4: $\mathbf{lda}$Integer Input
On entry: the first dimension of the array a as declared in the (sub)program from which f01mef is called.
Constraint: ${\mathbf{lda}}\ge {\mathbf{n}}$.
5: $\mathbf{offdiag}\left({\mathbf{n}}\right)$Real (Kind=nag_wp) array Input
On entry: the array offdiag as returned by f01mdf.
6: $\mathbf{ipiv}\left({\mathbf{n}}\right)$Integer array Input
On entry: the array ipiv as returned by f01mdf.
7: $\mathbf{ifail}$Integer Input/Output
On entry: ifail must be set to $0$, $-1$ or $1$ to set behaviour on detection of an error; these values have no effect when no error is detected.
A value of $0$ causes the printing of an error message and program execution will be halted; otherwise program execution continues. A value of $-1$ means that an error message is printed while a value of $1$ means that it is not.
If halting is not appropriate, the value $-1$ or $1$ is recommended. If message printing is undesirable, then the value $1$ is recommended. Otherwise, the value $0$ is recommended. When the value $-\mathbf{1}$ or $\mathbf{1}$ is used it is essential to test the value of ifail on exit.
On exit: ${\mathbf{ifail}}={\mathbf{0}}$ unless the routine detects an error or a warning has been flagged (see Section 6).

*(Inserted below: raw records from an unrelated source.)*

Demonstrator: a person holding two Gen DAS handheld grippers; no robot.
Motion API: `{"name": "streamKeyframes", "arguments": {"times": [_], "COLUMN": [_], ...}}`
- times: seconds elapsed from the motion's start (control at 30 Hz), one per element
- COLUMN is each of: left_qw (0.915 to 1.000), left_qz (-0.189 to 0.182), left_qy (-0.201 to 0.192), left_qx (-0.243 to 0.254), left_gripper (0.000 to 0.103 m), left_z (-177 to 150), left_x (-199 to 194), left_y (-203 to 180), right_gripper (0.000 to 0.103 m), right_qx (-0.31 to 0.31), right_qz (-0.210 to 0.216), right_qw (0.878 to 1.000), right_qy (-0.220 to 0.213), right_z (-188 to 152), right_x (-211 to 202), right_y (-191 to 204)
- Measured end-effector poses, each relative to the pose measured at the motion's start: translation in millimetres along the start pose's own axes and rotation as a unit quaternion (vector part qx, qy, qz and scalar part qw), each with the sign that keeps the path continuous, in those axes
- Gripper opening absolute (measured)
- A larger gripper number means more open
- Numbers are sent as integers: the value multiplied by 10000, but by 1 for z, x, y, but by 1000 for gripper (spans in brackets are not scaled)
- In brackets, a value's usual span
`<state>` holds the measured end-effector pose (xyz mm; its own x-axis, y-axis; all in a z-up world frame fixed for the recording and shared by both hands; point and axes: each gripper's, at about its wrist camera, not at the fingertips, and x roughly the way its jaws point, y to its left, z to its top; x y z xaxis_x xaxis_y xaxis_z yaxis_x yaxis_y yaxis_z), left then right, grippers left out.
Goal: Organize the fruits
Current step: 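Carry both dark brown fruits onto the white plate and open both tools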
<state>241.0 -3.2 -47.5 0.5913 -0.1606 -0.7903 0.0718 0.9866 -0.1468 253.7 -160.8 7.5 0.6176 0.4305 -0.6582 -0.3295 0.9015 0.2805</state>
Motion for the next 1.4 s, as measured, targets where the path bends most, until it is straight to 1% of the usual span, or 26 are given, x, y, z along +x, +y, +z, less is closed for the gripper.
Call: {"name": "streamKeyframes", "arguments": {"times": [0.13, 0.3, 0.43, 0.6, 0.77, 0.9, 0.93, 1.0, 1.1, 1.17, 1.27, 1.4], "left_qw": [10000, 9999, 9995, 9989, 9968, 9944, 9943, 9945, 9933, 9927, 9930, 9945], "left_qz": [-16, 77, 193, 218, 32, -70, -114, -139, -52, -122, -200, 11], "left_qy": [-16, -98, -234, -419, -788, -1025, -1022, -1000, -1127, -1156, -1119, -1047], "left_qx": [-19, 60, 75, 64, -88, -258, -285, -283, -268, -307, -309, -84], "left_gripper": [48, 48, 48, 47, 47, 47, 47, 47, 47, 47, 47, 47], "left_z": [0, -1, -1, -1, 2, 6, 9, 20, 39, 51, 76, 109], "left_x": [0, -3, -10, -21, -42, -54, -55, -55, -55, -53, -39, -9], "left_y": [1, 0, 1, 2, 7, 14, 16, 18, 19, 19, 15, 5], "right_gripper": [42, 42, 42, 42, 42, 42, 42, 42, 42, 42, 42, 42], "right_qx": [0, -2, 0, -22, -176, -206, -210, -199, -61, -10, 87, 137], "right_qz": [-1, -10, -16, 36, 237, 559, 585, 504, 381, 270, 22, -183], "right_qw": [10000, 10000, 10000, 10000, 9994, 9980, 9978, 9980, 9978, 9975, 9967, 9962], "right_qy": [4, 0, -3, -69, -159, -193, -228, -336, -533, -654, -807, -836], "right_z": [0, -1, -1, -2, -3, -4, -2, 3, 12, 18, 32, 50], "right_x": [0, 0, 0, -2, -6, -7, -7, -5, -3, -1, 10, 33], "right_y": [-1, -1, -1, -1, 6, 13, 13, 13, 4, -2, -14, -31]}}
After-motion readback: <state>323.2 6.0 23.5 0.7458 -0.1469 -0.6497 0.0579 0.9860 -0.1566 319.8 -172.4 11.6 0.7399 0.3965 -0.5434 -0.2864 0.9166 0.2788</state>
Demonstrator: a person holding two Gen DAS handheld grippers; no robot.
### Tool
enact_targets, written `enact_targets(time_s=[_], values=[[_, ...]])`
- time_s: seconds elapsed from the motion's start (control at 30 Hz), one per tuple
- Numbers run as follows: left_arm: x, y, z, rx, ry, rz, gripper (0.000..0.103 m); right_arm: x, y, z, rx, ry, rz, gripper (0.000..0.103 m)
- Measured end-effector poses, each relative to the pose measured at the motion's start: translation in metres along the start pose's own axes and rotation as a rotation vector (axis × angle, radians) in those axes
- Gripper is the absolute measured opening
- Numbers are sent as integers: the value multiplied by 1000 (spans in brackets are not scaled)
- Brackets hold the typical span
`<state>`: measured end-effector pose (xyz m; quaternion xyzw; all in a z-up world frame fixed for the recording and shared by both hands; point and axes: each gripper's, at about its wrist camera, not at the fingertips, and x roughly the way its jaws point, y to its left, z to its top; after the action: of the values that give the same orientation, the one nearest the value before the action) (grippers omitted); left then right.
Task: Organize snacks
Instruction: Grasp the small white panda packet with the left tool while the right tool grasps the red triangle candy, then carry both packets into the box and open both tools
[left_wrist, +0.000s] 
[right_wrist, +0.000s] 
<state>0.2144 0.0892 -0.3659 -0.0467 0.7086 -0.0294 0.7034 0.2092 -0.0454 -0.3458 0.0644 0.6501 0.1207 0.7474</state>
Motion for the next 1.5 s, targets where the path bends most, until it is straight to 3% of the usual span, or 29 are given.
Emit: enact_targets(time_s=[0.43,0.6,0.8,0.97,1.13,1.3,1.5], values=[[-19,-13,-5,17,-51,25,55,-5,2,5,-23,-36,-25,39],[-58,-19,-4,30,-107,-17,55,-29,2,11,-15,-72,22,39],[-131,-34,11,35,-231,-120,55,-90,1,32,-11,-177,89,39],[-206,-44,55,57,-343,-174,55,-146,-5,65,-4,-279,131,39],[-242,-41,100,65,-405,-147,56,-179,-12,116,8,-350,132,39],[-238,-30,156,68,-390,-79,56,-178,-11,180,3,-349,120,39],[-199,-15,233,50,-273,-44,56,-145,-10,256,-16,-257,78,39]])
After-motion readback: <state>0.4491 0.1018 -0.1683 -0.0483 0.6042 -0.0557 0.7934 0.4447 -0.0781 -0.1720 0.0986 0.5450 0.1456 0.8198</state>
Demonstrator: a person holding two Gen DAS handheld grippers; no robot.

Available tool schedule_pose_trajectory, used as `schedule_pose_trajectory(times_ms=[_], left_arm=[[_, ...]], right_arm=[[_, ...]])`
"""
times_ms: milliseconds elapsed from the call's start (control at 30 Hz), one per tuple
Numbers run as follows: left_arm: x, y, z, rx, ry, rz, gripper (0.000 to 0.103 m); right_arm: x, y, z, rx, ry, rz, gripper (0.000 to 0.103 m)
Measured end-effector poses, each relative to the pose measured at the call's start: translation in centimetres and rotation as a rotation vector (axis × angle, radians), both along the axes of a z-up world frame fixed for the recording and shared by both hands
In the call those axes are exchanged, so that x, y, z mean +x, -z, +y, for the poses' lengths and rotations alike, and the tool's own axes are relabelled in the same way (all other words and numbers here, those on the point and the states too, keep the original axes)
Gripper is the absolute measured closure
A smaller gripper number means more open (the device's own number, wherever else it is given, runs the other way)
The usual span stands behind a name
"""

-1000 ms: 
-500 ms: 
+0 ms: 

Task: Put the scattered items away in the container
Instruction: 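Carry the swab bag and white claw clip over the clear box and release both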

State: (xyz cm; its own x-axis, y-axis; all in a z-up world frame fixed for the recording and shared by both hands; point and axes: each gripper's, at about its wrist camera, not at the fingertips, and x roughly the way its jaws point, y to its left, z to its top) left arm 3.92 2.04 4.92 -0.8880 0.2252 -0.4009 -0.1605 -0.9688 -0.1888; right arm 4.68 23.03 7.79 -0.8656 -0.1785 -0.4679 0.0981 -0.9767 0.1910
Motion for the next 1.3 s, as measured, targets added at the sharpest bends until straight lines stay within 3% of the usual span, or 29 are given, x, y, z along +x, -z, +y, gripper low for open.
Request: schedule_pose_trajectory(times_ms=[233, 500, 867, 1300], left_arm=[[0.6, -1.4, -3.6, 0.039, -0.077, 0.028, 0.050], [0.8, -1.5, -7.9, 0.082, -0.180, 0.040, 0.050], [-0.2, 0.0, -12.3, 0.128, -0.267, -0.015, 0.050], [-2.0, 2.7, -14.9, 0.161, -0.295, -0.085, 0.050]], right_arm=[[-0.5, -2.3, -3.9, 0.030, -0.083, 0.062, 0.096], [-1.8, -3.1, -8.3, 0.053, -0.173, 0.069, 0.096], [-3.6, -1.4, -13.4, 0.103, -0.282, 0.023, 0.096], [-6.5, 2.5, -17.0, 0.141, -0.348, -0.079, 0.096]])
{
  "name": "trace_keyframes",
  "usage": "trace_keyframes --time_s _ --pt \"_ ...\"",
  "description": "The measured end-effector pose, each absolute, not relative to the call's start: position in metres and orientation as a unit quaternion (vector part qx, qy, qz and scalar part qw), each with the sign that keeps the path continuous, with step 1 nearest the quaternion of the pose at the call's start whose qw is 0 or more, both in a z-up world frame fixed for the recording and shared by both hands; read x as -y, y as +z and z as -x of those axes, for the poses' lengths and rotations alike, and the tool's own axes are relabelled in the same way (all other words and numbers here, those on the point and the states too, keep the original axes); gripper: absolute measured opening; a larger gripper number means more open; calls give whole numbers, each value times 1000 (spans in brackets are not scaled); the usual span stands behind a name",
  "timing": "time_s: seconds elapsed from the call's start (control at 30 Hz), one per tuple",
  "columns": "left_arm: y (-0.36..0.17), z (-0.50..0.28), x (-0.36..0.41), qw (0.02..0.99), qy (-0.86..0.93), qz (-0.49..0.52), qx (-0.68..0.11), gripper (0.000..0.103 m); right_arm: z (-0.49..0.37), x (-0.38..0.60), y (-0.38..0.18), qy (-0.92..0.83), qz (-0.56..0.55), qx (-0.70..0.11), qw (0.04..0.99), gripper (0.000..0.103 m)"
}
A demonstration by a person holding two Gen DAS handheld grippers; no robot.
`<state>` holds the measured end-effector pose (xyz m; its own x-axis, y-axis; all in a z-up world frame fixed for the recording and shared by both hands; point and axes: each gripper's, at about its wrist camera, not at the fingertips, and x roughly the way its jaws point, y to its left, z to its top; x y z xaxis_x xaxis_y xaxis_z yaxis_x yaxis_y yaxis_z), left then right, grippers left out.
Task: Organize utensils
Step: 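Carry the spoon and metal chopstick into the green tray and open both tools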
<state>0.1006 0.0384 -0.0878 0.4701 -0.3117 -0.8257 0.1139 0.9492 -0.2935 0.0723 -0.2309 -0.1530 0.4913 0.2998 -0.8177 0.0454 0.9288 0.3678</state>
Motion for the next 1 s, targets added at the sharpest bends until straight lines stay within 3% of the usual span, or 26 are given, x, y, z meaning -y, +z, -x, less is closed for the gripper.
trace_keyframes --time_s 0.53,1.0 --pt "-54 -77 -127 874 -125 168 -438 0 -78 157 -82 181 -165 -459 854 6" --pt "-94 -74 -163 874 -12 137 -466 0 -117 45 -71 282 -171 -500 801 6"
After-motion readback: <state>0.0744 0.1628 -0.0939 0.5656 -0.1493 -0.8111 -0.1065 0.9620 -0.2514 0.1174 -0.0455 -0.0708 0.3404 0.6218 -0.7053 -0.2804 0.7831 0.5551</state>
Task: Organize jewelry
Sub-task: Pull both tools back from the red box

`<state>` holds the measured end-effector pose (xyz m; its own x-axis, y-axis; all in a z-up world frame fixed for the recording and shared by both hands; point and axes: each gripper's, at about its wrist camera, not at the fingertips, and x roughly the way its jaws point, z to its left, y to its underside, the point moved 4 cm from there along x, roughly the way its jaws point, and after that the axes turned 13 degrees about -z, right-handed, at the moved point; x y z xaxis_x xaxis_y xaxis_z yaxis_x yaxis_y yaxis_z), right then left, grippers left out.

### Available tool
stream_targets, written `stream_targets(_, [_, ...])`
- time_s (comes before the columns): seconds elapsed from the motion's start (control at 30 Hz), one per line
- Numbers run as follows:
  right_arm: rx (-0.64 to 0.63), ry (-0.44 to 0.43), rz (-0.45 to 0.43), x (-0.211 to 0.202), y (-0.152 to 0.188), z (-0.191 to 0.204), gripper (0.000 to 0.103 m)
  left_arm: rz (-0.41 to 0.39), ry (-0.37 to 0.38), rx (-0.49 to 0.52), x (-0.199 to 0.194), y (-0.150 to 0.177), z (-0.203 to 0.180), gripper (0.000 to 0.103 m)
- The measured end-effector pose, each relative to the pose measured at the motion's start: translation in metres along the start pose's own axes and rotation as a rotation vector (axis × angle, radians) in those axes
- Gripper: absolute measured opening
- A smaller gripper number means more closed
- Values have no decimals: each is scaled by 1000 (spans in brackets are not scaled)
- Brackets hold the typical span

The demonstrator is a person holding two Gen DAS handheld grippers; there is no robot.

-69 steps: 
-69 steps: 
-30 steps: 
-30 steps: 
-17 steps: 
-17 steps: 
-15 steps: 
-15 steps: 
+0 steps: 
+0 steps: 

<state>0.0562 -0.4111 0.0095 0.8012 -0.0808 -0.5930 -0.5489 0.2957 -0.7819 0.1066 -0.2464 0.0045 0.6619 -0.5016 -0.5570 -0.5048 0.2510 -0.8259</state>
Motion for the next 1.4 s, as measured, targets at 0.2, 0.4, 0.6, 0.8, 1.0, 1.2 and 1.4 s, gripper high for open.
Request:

## 6Error Indicators and Warnings

If on entry ${\mathbf{ifail}}=0$ or $-1$, explanatory error messages are output on the current error message unit (as defined by x04aaf).
Errors or warnings detected by the routine:
${\mathbf{ifail}}=1$
On entry, ${\mathbf{uplo}}=⟨\mathit{\text{value}}⟩$.
Constraint: ${\mathbf{uplo}}=\text{'U'}$ or $\text{'L'}$.
${\mathbf{ifail}}=2$
On entry, ${\mathbf{n}}=⟨\mathit{\text{value}}⟩$.
Constraint: ${\mathbf{n}}>0$.
${\mathbf{ifail}}=3$
On entry, ${\mathbf{lda}}=⟨\mathit{\text{value}}⟩$ and ${\mathbf{n}}=⟨\mathit{\text{value}}⟩$.
Constraint: ${\mathbf{lda}}\ge {\mathbf{n}}$.
${\mathbf{ifail}}=-99$
See Section 7 in the Introduction to the NAG Library FL Interface for further information.
${\mathbf{ifail}}=-399$
Your licence key may have expired or may not have been installed correctly.
See Section 8 in the Introduction to the NAG Library FL Interface for further information.
${\mathbf{ifail}}=-999$
Dynamic memory allocation failed.
See Section 9 in the Introduction to the NAG Library FL Interface for further information.

## 7Accuracy

See Section 7 in f01mdf for an indication of the accuracy of the computed factors $L$, $U$, and $D$.

## 8Parallelism and Performance

Arrays are internally allocated by f01mef. The total size of these arrays does not exceed ${n}^{2}$ real elements. All allocated memory is freed before return of f01mef.